RECORD EXTRACTS:
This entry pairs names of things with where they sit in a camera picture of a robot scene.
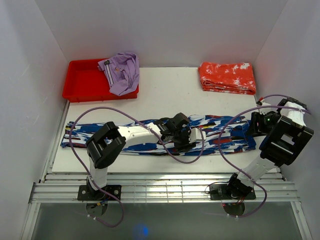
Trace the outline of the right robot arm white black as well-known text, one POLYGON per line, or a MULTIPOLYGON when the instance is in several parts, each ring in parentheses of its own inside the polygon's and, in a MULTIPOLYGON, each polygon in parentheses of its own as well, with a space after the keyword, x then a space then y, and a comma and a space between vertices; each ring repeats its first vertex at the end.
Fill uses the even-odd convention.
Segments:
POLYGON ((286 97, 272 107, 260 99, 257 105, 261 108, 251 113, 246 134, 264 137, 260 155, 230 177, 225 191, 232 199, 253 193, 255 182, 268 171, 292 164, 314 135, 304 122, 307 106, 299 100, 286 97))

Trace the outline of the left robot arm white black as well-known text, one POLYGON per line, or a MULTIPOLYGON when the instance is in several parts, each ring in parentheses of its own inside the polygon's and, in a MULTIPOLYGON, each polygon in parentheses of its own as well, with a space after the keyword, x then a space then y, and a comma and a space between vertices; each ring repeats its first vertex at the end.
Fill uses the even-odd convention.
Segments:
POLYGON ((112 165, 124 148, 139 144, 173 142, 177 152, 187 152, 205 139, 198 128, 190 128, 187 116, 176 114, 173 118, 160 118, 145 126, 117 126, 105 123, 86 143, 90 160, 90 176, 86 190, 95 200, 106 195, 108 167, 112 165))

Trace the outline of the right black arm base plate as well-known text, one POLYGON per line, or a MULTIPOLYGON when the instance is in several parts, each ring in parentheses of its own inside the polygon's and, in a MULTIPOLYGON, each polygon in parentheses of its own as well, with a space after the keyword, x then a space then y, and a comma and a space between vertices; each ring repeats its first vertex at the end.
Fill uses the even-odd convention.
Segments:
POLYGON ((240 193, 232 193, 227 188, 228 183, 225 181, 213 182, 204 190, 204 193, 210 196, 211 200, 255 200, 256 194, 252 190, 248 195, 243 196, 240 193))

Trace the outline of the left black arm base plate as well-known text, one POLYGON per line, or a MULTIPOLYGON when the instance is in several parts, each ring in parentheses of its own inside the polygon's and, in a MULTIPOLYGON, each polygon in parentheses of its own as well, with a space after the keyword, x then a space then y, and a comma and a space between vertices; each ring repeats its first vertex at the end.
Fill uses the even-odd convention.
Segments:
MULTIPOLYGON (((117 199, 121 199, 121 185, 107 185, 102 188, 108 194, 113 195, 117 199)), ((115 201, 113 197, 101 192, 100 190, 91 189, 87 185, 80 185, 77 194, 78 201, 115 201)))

==

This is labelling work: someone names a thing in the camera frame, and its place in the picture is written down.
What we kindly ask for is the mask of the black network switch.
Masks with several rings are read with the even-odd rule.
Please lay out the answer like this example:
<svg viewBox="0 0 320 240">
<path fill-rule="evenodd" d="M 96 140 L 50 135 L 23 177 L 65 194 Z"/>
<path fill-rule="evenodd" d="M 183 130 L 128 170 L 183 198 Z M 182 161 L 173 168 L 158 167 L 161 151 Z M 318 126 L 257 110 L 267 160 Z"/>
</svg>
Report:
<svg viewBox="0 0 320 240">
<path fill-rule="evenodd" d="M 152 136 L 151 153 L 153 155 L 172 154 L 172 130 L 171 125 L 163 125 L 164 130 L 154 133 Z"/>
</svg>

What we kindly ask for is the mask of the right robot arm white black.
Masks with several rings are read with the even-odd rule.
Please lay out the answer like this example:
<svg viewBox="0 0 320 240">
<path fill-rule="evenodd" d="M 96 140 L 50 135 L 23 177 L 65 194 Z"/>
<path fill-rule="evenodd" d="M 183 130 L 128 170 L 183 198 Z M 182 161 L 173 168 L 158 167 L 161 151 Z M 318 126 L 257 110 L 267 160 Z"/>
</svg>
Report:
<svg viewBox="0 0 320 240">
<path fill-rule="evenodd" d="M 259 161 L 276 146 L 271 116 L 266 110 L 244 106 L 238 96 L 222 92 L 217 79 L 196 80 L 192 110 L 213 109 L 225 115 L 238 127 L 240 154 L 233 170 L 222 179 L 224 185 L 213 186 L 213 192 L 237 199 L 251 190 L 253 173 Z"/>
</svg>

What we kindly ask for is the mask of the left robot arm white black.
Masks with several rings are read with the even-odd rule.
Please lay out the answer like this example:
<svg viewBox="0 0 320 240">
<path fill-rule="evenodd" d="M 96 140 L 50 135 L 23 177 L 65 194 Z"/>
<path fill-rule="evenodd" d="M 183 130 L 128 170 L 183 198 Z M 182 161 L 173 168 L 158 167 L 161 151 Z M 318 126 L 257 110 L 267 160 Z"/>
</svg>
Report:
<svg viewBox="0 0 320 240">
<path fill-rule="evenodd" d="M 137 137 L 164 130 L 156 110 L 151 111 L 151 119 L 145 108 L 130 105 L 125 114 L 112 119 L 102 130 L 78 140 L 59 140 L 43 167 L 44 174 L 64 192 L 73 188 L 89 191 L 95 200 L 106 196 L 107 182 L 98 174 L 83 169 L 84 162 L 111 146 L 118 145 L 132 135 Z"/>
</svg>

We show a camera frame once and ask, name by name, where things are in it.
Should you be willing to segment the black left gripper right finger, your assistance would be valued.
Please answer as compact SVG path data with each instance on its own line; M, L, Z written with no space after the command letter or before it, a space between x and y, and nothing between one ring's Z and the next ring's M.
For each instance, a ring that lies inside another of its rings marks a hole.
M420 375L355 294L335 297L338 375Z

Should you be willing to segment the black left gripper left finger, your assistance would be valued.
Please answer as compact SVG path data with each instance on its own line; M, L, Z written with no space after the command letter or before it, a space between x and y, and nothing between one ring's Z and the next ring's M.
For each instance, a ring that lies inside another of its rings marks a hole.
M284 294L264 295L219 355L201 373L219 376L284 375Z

WHAT TO PRODUCE:
Look through the records for the word "parentheses". Every line that has it should be copied.

RESULT OF THE EXERCISE:
Trace the outline of the right robot arm white black as well-known text, one POLYGON per line, or a MULTIPOLYGON when the instance is in several parts, each ring in parentheses of its own inside the polygon's and, in a MULTIPOLYGON, each polygon in parentheses of its own as well, with a space after the keyword, x then a space then y, and a comma and a space between vertices; each ring repeats its first vertex at the end.
Trace the outline of the left robot arm white black as well-known text, one POLYGON per line, or a MULTIPOLYGON when the instance is in several parts, each ring in parentheses of its own inside the polygon's and, in a MULTIPOLYGON, each polygon in parentheses of its own as well, with a space after the keyword, x then a space then y, and a comma and a space between vertices; each ring repeats its first vertex at the end.
Trace the outline of the right black arm base plate as well-known text, one POLYGON per line, or a MULTIPOLYGON when the instance is in several parts, each ring in parentheses of its own inside the polygon's and, in a MULTIPOLYGON, each polygon in parentheses of its own as well, with a space after the keyword, x then a space then y, and a comma and a space between vertices; each ring repeats its first vertex at the end.
Trace the outline of the left black arm base plate as well-known text, one POLYGON per line, or a MULTIPOLYGON when the instance is in several parts, each ring in parentheses of its own inside the polygon's and, in a MULTIPOLYGON, each polygon in parentheses of its own as well, with a space after the keyword, x then a space then y, and a comma and a space between vertices; each ring repeats its first vertex at the end.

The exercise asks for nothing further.